Key Idea: Use statistics to assess risk
Summary
LLM
Problem
LLM outputs will always have failures. How do we measure, prioritise, and triage these failures in an objective, data-driven way? How do we decide what to fix first?
Concept
Measure risk statistically by applying a risk rubric with scoring for probability and impact. Below is a very simple 5 by 5 risk rubric. These can be scaled up to greater numbers for finer granularity.

This on its own doesn’t mean much, but when some values are added to the rubric, it starts to make more sense and become more useful.
Likelihood
- 1: Less frequent than 1 in 10,000
- 2: Between 1 in 5,000 and 1 in 10,000
- 3: Between 1 in 500 and 1 in 5,000
- 4: Between 1 in 50 and 1 in 500
- 5: More frequent than 1 in 50
Severity
- 1: Output that does not fit tone-of-voice requirements
- 2: Output that could cause mild offense
- 3: Output that will cause individual offense or harm
- 4: Output that causes organisational reputation damage or serious harm
- 5: Output that causes severe organisational reputation damage or is severely harmful
Why do we need to use it?
Take, for example, the test below. In the example, five different issues were found in production. Which would have the greatest associated risk and therefore should be prioritised first?
Assume these are all responses to user inputs:
- Issue 1: Output: “Go away I don’t want to talk”, 1 turn out of 20
- Issue 2: A swear word (f**k) - 1 turn out of 800
- Issue 3: Output: “I’d rather not answer that”, 1 turn in 501
- Issue 4: A racially hateful answer, 1 turn in 6000
- Issue 5: Output: “No, you don’t have to wear seatbelts”, 1 turn in 50
Which one is the most high-risk, and which should be addressed first?
Apply the risk rubric:
- Issue 1: Likelihood = 5 (more frequent than 1 in 50), Impact = 2 (could cause mild offense). Total Score = 10 (High)
- Issue 2: Likelihood = 3 (between 1 in 500 and 1 in 5,000), Severity = 3 (would cause personal offense). Total Score = 9 (High)
- Issue 3: Likelihood = 3 (between 1 in 500 and 1 in 5,000), Severity = 1 (does not meet tone of voice). Total Score = 3 (Low)
- Issue 4: Likelihood = 2 (between 1 in 5,000 and 1 in 10,000), Severity = 5 (severe organisational reputation damage). Total Score = 10 (High)
- Issue 5: Likelihood = 5 (more frequent than 1 in 50), Severity = 3 (could cause harm). Total Score = 15 (Extreme)
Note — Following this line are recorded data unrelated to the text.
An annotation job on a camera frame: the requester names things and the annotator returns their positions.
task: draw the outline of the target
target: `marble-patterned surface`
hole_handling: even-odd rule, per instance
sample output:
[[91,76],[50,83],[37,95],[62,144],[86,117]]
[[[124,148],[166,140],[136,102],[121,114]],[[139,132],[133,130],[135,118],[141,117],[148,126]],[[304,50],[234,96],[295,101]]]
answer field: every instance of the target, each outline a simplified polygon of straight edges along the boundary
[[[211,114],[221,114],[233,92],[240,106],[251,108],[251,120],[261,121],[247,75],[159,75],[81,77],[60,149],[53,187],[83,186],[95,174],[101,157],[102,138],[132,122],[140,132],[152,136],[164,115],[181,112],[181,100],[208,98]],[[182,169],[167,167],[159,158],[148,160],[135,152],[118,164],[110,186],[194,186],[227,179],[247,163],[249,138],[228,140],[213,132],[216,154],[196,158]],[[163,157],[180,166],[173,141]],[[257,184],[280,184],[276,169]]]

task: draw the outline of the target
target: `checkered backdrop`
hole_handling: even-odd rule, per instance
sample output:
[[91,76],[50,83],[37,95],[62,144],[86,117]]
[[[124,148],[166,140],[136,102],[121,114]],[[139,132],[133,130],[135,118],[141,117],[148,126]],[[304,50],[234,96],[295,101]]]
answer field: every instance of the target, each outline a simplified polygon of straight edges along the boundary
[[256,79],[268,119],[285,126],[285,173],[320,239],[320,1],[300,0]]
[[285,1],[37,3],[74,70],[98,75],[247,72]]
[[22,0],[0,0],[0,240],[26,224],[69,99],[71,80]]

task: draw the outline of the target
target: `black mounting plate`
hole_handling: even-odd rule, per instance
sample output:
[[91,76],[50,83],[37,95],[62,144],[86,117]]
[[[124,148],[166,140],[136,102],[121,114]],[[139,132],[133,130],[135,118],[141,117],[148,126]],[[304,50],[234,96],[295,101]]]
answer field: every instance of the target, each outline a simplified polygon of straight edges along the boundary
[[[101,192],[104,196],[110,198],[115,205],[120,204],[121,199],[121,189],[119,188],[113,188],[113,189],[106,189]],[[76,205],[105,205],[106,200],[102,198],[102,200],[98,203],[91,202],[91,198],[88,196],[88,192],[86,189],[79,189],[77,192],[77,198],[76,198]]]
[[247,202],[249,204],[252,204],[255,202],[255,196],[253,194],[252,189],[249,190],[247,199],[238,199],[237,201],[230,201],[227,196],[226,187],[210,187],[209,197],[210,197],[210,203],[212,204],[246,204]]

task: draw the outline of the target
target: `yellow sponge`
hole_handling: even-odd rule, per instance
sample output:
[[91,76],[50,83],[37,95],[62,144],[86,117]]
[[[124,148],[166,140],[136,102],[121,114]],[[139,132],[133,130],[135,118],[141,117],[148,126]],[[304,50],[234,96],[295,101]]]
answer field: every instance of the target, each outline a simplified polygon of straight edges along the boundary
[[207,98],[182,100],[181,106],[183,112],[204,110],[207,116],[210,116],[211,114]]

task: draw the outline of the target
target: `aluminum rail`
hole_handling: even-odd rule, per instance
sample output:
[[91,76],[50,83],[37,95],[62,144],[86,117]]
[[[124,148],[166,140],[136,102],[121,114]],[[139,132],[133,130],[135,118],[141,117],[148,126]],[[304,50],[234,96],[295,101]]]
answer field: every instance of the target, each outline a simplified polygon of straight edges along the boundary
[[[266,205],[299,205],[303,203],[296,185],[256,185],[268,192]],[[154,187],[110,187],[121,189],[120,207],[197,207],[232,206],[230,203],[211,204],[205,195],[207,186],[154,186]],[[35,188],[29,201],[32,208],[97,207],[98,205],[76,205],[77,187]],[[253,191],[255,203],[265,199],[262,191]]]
As can be seen, the risk is very clear:
- Issue 1: 10 (High)
- Issue 2: 9 (High)
- Issue 3: 3 (Low)
- Issue 4: 10 (High)
- Issue 5: 15 (Extreme)
This allows the risk to be observed objectively. More importantly, due to the non-deterministic nature of LLMs, it allows us to score the potential solutions against the rubric scores.
For example, with Issue 1 (Score 10), there are 2 options to reduce risk:
- Try to reduce the occurrence, for example, to 1 in 500 times. This would be an acceptable level of risk. Score of: Likelihood (3) x Impact (2) = 6 (Medium).
- Try to get the LLM to reply, “I’d rather not answer that,” instead. This reduces the impact to 1. Giving a score of: Likelihood (5) x Impact (1) = 5 (Medium).
Therefore, the rubric can be used for:
- Scoring defects and bugs
- Prioritising fixes or deciding if the risk is acceptable
- Assessing the potential fixes to defects and determining an acceptable level of risk
How to apply it
- Use the “More is Better” concept to run thousands of requests. This gives us the hard, statistical data to calculate the Likelihood Score (e.g., “1 in 800” failures).
- Use “Evaluation over Testing” (with tools like Semantic Scoring, Language Heuristics, or LLM-based judges) to programmatically score the content of those failures. This gives us the Severity Score (e.g., A swear word is a 3; bad advice is a 5).
- Use this “Statistical Risk” rubric to multiply them: Likelihood (3) x Severity (5) = Risk Score (15).
Caveats
- The risk rubric needs to be very clear about the boundaries of the associated probability and severity scores.
- The risk rubric is a living document that must be tuned. In the example above, Issue 2 (swearing) scored a 9, but the team feels it’s more damaging. This is the correct trigger to have a discussion and decide if ‘Swear Words’ should be upgraded to a Severity = 4. This tuning process aligns the objective scores with the team’s subjective, real-world experience.